Migrations - Conférence de presse de M. Laurent Fabius, ministre des affaires étrangères et du développement international Strasbourg, 20 janvier 2016

Q - Sur Schengen, le président de la Commission, M. Juncker, a dit que la Commission a mis sur la table tous les éléments et que, si ça ne marchait pas, c’est parce que les États ne s’y mettaient pas. Est-ce que vous êtes d’accord ?

R - C’est une question de mise en œuvre, car il est vrai que les décisions ont été prises, mais si les décisions restent théoriques, évidemment, cela ne permet pas d’avoir un bon contrôle. C’est vrai, aussi bien de ce qu’on appelle les « hot spots », que de la relocalisation, ou des agents à mettre en route… J’en parlais encore ce matin au Conseil des Ministres avec mon ami Bernard Cazeneuve, les décisions sont prises mais il faut les appliquer, et vite.

Q - Qu’est ce qui bloque, alors ?

R - Il y a une certaine résistance sociologique. Cela prend du temps, on nous dit que c’est compliqué… Enfin, il faut aller vite. Je parlais aussi de cela avec Martin Schulz. Par exemple, le texte sur le PNR doit venir ici et certains disaient : « mais cela peut venir au mois d’avril, au mois de mai… » Non, c’est beaucoup trop tard, il faut que cela vienne rapidement. Les citoyens ne peuvent pas se contenter du fait qu’on leur dise que cela va être fait. Cela a été décidé et il faut que cela s’applique. Ce sont des mesures très concrètes à prendre.

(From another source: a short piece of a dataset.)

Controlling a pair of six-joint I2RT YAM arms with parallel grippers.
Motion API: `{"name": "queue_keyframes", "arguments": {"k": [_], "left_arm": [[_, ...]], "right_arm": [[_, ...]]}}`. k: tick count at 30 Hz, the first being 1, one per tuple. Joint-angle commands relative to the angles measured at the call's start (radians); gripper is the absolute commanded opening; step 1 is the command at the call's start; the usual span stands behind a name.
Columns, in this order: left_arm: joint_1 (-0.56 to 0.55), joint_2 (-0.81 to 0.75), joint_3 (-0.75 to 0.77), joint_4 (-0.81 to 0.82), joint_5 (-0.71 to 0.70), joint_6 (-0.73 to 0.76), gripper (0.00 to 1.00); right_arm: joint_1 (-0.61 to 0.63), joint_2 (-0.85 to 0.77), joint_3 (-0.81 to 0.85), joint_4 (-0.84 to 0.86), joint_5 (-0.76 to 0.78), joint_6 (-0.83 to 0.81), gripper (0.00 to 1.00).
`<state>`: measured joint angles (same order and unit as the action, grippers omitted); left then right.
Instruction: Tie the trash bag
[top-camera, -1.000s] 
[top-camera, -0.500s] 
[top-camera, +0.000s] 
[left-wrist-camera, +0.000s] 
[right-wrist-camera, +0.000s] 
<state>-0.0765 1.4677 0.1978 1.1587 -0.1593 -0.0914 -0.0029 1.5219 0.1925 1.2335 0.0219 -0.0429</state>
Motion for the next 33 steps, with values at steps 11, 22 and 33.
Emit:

Vous avez vu - je ne sais pas s’il faut appeler cela un « coup de gueule » comme on parle vulgairement - que notre ministre de l’intérieur a un peu élevé le ton et il a eu raison. Des difficultés sérieuses existent, il ne faut pas les nier, des décisions qui sont bonnes ont été prises ; très bien, mais il faut les appliquer et la France demande qu’elles soient vite appliquées.